TASK TO CARRY OUT ▸
Please report how many lines below contain "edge", writing nothing except the number.

** Opening RAW DATA block **

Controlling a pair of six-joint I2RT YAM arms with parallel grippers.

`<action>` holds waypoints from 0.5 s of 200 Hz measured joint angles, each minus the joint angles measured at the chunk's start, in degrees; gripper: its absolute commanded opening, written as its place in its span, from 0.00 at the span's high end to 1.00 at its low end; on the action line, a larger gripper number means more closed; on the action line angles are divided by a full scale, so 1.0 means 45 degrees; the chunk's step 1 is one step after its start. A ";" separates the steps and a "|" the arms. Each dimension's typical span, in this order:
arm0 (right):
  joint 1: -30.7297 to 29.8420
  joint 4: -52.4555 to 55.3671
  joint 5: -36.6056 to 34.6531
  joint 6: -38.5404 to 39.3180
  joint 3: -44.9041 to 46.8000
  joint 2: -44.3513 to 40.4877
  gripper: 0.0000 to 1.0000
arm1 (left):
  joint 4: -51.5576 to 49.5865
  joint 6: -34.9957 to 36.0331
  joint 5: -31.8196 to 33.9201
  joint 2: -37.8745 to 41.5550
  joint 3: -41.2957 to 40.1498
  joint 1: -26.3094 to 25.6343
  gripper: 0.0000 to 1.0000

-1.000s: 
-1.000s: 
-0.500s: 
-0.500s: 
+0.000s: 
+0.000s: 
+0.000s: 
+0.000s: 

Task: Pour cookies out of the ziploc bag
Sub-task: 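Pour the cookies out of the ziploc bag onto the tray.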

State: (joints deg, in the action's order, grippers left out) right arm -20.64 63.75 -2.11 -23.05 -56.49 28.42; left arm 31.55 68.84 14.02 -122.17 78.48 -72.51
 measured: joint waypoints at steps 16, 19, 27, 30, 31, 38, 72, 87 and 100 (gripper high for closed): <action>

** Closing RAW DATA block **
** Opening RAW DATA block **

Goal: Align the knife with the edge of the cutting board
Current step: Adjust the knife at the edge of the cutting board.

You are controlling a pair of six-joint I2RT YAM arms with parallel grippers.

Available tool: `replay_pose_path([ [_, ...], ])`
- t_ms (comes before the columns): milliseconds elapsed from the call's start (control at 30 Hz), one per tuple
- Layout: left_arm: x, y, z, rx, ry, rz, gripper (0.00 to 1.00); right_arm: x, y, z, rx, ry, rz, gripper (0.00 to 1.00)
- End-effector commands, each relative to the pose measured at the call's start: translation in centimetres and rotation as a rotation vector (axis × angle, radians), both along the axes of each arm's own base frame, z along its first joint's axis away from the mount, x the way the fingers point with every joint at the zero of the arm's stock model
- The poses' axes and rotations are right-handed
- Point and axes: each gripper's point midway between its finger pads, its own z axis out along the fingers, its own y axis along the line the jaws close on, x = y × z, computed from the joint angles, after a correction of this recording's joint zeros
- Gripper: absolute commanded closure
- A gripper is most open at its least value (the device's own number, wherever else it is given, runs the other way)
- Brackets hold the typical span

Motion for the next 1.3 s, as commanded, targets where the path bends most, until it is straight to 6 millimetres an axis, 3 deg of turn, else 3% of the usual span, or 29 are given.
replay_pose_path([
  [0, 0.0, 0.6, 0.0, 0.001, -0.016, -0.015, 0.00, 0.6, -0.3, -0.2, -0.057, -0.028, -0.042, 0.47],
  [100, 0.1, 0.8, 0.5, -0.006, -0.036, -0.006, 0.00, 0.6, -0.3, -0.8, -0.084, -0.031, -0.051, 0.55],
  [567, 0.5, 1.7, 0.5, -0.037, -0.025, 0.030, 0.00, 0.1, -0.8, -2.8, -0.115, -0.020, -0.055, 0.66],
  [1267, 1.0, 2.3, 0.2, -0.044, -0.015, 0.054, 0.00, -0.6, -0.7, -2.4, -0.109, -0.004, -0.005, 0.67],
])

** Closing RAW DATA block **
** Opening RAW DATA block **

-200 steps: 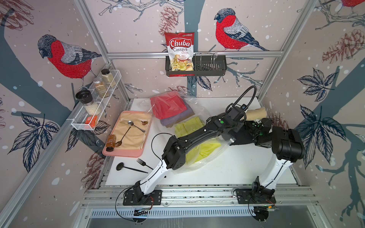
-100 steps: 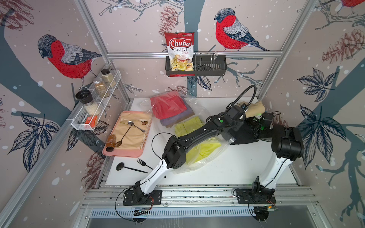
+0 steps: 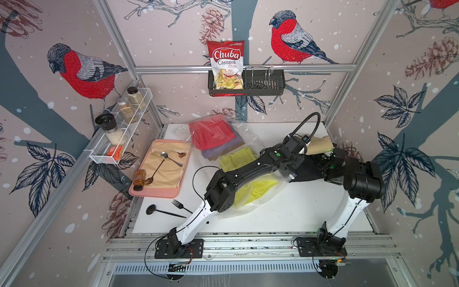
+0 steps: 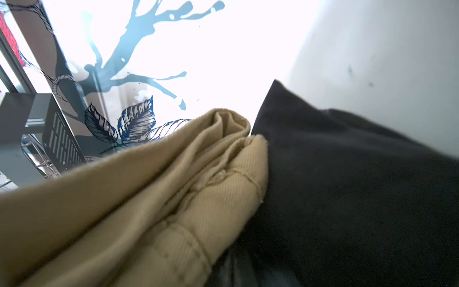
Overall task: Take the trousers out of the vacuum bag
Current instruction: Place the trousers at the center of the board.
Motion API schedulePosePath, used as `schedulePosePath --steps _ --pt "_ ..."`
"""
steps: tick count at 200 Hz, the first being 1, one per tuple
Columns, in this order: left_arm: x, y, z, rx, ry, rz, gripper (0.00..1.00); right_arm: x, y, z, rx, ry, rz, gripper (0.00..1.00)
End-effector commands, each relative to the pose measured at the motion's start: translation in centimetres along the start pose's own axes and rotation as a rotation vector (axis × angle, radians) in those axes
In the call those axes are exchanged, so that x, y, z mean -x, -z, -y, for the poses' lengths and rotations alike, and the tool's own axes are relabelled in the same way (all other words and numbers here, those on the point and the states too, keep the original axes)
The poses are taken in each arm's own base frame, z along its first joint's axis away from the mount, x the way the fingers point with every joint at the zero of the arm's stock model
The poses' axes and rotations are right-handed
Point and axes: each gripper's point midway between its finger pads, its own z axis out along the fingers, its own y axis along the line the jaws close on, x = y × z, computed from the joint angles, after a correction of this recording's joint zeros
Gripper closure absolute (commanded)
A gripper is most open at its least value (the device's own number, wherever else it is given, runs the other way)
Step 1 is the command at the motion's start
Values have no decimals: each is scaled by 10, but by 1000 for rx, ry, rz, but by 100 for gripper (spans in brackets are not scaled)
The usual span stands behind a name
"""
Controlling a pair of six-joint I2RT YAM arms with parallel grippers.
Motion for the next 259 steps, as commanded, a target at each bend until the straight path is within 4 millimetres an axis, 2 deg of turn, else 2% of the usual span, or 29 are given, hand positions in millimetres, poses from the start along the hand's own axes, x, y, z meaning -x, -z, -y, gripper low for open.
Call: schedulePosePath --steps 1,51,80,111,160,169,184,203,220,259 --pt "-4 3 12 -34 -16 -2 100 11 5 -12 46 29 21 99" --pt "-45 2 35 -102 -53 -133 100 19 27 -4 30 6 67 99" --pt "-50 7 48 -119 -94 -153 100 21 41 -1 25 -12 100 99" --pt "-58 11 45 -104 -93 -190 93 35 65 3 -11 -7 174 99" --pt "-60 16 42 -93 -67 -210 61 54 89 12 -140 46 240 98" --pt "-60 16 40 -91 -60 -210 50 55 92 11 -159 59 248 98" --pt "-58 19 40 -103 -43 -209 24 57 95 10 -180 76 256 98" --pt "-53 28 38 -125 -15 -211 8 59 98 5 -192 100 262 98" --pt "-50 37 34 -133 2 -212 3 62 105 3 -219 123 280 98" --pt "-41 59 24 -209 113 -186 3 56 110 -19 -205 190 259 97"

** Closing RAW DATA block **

WRITTEN SOLUTION ▸
2